Tuesday, December 31, 2013

End of the Year Books

It's no secret that I slacked off with my reading the last quarter of this year. My Goodreads goal was to read 125 books, but I only finished 92. Since I wasn't reading much, I stopped posting my monthly reviews. I don't know how my reading habits will change in 2014, but I might write quarterly posts if I don't read as much as usual. Here's a round-up of the handful of books I read at the end of this year.

Canary by Rachele Alpine. I've known Rachele in the blog world for a long while now, and I thought I knew her writing style pretty well. Boy was I wrong! Canary blew me away. This book is utterly fantastic. The story itself reads like poetry, but the blog that Kate writes is absolutely gorgeous and unique. I usually love raving about books, sharing the plot and trying to hook any potential readers, but in this case, all I can say is you MUST read it. Pronto!

Killing Yourself to Live by Chuck Klosterman. While writing at Spin, Klosterman is sent on an "epic" assignment of his choice. He decides to road trip around the United States, visiting places where rock stars have met their ends. As usual, Klosterman's obscure music knowledge is incredibly interesting to read about - learning lots of assorted trivia without having to seek it out on your own. I loved that this book also included an inspection of his own relationships, including the "deaths" of two of them. Klosterman has a great way of writing intimately about himself, but somehow taking himself out of it. I think he gives out just enough personal information to leave the reader to complete the story, without exploiting those he knows by spilling his guts across the page.

Nine Inches by Tom Perrotta. Perrotta is the master of character development. I loved getting inside the lives and minds of all the people he made up. I don't like his short stories as much as I love his novels, because I love his plots as well, but this was a good book to tide me over until his next full novel comes out.

Naked by David Sedaris.
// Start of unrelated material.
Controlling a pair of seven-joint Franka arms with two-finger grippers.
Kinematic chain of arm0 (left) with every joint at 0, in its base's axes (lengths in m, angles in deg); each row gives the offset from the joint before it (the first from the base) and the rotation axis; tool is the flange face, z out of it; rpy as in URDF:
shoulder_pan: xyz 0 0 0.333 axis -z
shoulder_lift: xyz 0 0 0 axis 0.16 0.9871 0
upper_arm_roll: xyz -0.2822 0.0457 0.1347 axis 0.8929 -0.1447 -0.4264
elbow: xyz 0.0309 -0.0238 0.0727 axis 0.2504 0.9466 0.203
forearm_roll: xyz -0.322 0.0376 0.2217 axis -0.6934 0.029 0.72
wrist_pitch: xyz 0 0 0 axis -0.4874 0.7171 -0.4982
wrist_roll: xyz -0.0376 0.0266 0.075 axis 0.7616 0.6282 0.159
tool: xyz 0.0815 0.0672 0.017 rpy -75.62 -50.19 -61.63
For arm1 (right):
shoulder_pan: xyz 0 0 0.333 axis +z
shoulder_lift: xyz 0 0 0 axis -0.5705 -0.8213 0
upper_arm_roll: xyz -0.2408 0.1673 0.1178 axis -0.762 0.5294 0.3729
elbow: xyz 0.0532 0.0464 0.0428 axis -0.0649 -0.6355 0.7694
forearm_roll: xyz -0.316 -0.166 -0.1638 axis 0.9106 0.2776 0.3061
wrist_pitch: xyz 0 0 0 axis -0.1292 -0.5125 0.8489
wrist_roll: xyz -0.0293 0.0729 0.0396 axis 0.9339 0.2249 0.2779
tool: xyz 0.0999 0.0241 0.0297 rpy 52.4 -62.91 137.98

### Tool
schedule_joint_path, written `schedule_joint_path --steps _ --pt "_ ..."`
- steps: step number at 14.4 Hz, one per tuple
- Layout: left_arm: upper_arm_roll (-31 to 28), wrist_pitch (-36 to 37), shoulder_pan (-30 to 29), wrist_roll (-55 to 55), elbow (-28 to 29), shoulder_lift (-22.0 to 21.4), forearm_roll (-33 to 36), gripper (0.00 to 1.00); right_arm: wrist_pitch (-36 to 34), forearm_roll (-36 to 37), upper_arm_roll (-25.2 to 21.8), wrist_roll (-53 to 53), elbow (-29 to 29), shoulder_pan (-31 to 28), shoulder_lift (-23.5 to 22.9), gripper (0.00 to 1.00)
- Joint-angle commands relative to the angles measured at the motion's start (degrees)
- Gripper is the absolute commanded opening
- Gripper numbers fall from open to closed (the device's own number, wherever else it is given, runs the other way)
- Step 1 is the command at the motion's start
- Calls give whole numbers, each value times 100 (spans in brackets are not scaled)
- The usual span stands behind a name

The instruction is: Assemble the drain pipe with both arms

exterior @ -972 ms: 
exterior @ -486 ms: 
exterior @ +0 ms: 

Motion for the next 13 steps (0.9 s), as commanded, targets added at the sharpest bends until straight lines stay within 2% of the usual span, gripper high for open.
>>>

Originally read and reviewed in November 2011. Just as funny as the first time. I felt like his essays were more developed than some others, perhaps the later volumes. Many are long with more narrative than humor, which works really well.

The Stud Book by Monica Drake. I love when books tell the story from different points of view, and that's what The Stud Book does. It gives a greater understanding to each character, especially those you might write off as "the bad guy" or not identify with. The story itself was very interesting, about four women who have been friends since college and have all taken drastically different paths while staying close. Sarah researches the mating habits of animals in the zoo, while trying desperately to have a baby with her husband. Georgie just had a baby, and her husband is coping by spending all his time in a bar. Nyla is facing a new pregnancy of her own, even while her daughter is about to leave the nest. Dulcet has never had nor wanted children, and is living the wild life. The stories intertwine nicely, and there is suspense and humor to keep you reading. The ending was pretty lackluster, but I suppose it leaves room for a sequel, which might be interesting.

The Time Between by Karen White. Eleanor works full-time in client services at a law firm, but her job doesn't end when she gets home. She cares for her older sister Eve, who is in a wheelchair, as well as their aging mother. Eve's husband helps out as much as he can, but there are unresolved feelings between him and Eleanor that make it difficult for the two to be together. When Eleanor's boss asks her to be a caretaker for his ill, ninety-year-old great-aunt, Eleanor thinks it's a great opportunity for her to break out of the shell her home life has forced her into. As a bonus, the great-aunt lives on Edisto, the island where Eleanor and her sister grew up. Being back at her favorite place helps Eleanor come to terms with many issues in her life, and learning about the great-aunt's history helps her see the bigger picture.

A Walk in the Woods by Bill Bryson. Originally read September 2011. I wanted to re-read this book after seeing Bryson speak in person in October. This book was just as informative and hilarious the second time around. Still made me want to get out there and start hiking and see what adventures I could have. As an added bonus, I convinced my boy to read along with me!


  1. Oh wow, you definitely didn't read as many as I've seen you read in the past! 92 is still amazing. I'm about to finish my last book of the year which will be book 85, the most I've ever read in a year. hehe.

    1. It's funny how meeting someone you want to spend all your time with can distract you! Thankfully he's a reader too, so I should be back on track this year.

  2. I like how slacking off is reading 92 books, ha! You're a machine! Very intrigued by your endorsement of Canary. Will have to check that out. Happy, happy new year dear Allison! xo

    1. It felt like slacking - going from 8 a month to 2! I've toned down my goal for next year so I won't feel like a failure if I miss. Canary was great; I think you'll like it! Happy new year to you and your lovely expanding family!

  3. I'm jealous of how much you read! And love that you liked CANARY! Thanks for reading it! : ) (And following my blog, even if I've been a total slacker on it!).

  4. i can't fathom reading that many books. were some of them pop up books because I am good at reading those.